Chapter 5 - Briggs & Walsh
After Andrew Knowles gave up mining the area lay unworked until 1861 when a Turton Moor Colliery once again appears in the official list of mines; this time under the ownership of Briggs and Walsh. The mine continued to appear in 1862 and 1863, but now apparently under the sole ownership of John Walsh. However in January 1863 the company, calling itself Walsh and Briggs, wrote to the rating assessment officer at Turton as follows:- ‘We first raised coal for sale on Turton Moor on 1 March 1862, and we have sold 21 hundred tons from 1 March to 31 December at an average price of 5/4d per ton. We have eight men getting coal. You’ll be as easy as you can in the assessment. You will see from the statement that we are getting a very small quantity and there are no profits but a loss.’It seems odd that the company should achieve so little output in the first 10 months of operation. The capital outlay involved in sinking new shafts would have been considerable as would that for the winding and pumping engine and other items needed for the new colliery. There would be an urgent need to recover this money as soon as possible, an objective unlikely to be achieved from the efforts of only eight men. Either something was wrong with the mining operation, or there was little demand for the coal and production had to be restricted. Whatever the reason, the unhappy situation seems to have come to a head the following year when the whole operation including the lease, colliery and all the equipment was put up for auction in an event advertised in the ‘Bolton Chronicle’ of 30 January 1864.
Nineteenth century advertisement for mining equipment |
The sale was scheduled for 18 February 1864 at the Green Arms Inn, the nearest inn to the colliery, and was conducted by Mr William Sailsbury. It included, the mine, engine, boiler, working plant and ‘all beds of coal under certain lands belonging to Arabella Penelope Eliza Hoare (Lord of the Manor) at or near Turton and commonly known as Turton Moor, comprising 248 acres and 27 perches or thereabouts’. Also in the sale was ‘the boiler house, smithy, pumping and hoisting fixtures, smith’s working tools, fittings and gearings, ropes, chains, weighing machine, coal boxes, wagons etc. Also rails and sleepers from the pit to the cart set situated near the machine house and weighing machine adjoining the turnpike from Darwen to Bolton’. The colliery was described as being ‘a short distance from the turnpike near the Green Arms Inn, Turton’. The mines of coal were held on a 15 year lease dating from 24 June 1858 at a yearly rent of £80 or £50 for each 7840 sq. yds of coal of one foot thickness per year or a pro rata amount for greater or lesser quantities. Further information could be had from John Walsh, farmer, Grainings, Over Darwen or Mr Ainsworth, solicitor, 32 Clayton Street, Blackburn.
The lease of 248 acres, held by John Walsh, was obviously larger than that originally worked by Andrew Knowles and most of it must have been to the south side of the original lease, where the coal seam extends in depth.

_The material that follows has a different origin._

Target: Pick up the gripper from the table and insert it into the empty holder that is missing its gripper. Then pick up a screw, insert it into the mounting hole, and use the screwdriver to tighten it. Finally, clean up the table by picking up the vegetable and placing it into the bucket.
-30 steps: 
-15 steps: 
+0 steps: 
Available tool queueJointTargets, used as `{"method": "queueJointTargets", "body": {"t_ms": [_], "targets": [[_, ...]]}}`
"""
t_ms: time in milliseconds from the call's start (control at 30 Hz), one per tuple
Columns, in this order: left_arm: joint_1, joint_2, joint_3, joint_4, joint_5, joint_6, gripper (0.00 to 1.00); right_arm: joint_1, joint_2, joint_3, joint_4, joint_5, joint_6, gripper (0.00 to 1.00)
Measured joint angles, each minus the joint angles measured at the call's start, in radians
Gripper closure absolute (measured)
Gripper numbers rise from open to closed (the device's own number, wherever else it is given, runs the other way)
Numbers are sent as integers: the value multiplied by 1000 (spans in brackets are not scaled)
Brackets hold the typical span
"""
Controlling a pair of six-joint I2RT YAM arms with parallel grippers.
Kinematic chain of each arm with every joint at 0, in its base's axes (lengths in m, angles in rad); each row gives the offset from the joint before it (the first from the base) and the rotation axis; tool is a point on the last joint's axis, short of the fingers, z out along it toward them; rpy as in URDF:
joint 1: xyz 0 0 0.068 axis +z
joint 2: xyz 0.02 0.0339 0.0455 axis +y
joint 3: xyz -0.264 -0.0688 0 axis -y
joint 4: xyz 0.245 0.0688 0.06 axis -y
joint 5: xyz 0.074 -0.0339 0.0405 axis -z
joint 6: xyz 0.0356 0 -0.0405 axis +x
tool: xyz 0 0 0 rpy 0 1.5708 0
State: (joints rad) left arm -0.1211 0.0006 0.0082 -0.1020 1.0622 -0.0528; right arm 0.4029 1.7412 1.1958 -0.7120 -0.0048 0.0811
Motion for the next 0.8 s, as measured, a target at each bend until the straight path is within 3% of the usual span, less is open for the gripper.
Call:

The existence of a tramway extending from the colliery to a weighing machine near the main road is surprising, at this early date, as it is not shown on any map and there is otherwise little sign of its existence, although a tramway was specifically included in the 1866 colliery rating valuation. The situation of the colliery, described as being a short distance from the Green Arms Inn is rather inaccurate since both the old and new colliery sites would be about a mile away from the inn. Also it is not absolutely clear, from the notice, which of the two collieries is being referred to, although the existence of pumping equipment suggests that it was the new pit, and the tramway provides confirmation. Otherwise it would be necessary to envisage almost a mile of tramway, of which there is no trace, to a colliery already served by a well engineered cart track, built by Andrew Knowles, that is still in surprisingly good condition. Official confirmation of the new shaft is provided by the first geological survey map which confirms that a new shaft, absent in 1849, was in existence before 1869.
The sinking of a 174 feet deep shaft or shafts, installation of pumps, construction of over half a mile of tramway and generally bringing a new colliery into existence seems an ambitious undertaking for a man like John Walsh, who regarded himself primarily as farmer, and so it proved. However he does deserve the credit for establishing a new colliery that lasted, in one form or another, for over forty years.